『あやしうらめしあなかなし』 浅田次郎
赤い絆
冬休みに母親の実家である神社に親戚の子供が大勢集まりました。夜のお楽しみは、伯母さんが寝る前にしてくれるお話です。今夜の話は、伯母さんが子供のころの事。ある晩、この家に突然訪れた若い男女はどうも駆け落ちだったらしいのです。
虫篝(むしかがり)
津山さんは小さな会社の社長でした。真面目に頑張っていたのに資金繰りがうまくいかず、結局借金だらけになって夜逃げをし、今の土地へやってきたのです。ボイラーマンとして働き、とりあえず食べる心配はしなくてすむようになったのだが、一つだけ不安な事があったんです。それは、この町に自分とそっくりの男が住んでいるということなのです。
骨の来歴
高校の同級生の山荘を訪ねてみると、彼は以外に饒舌でした。バイトをしながら勉強した浪人時代、生活はキツかったが決して辛くはありませんでした。それは、彼女がそばにいたから。
昔の男
婦長の逸見さんは今夜お出かけです。「今日くらいケータイの電源を切って、ゆっくりデートしてきてくださいよ。もしも呼び出されるような事があったら、わたしが代わりに行きますから。」と送り出した浜中さん。その夜、偶然見かけた逸見さんのお相手は、ハンフリー・ボガードのような紳士でした。
客人(まろうど)
両親がなくなって始めてのお盆、銀座へ盆提灯を買いに行った永井さん。ひとりで迎え火を焚くのもさみしいなぁと思っていたのです。買い物の帰りに、ちょっと一杯飲みたいなぁと入った店のママにその話をすると、一緒に言ってあげてもいいわよと言うのです。
遠別離
赤坂檜町の歩兵第一聯隊で衛兵勤務をしている矢野二等兵。風邪を引いたせいか、妙に心細くなってきました。恋女房の頼子に、もう何年も会っていなくて、「会いたいよう~!」と叫んでみても、返事は返りません。
お狐様の話
伯母さんが小さかった頃、狐が憑いてしまった少女が神社に預けられました。神主さんの力で狐を退散させようとしたのですが、この狐がなかなか手ごわいのです。

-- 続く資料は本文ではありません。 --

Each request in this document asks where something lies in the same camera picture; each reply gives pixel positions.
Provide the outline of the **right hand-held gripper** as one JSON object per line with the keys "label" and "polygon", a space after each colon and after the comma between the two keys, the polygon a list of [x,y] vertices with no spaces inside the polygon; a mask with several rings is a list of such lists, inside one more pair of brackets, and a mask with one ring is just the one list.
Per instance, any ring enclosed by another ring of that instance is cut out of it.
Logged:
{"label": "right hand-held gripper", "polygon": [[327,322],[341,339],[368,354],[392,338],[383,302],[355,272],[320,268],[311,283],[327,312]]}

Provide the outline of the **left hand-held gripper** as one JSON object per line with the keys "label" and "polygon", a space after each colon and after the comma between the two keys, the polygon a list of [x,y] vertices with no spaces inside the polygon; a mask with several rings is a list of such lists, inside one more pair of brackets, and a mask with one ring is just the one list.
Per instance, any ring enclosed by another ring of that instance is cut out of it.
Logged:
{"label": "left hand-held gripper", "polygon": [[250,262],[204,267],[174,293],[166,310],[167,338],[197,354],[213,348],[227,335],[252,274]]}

浅田さんの描く世界は、ホラーであっても美しいですね。
遠別離は浅田さんお得意の軍隊物です。「兵隊の上下は星の数より飯(めんこ)の数で、つまりどのくらい軍隊の物相飯を食ったかによって決まる。」というのは、お得意のフレーズですね。(*^_^*)
2つの時間が交錯するところは、まるで「鉄道員(ぽっぽや)」のようです。家族に対する愛が生んだ、心温まる物語でした。
どの物語の亡霊も、愛するが故に存在するものでした。他人から見れば「うらめし」な存在であっても、親しい人から見れば「あなかなし」な存在であるんだなぁと思うのでした。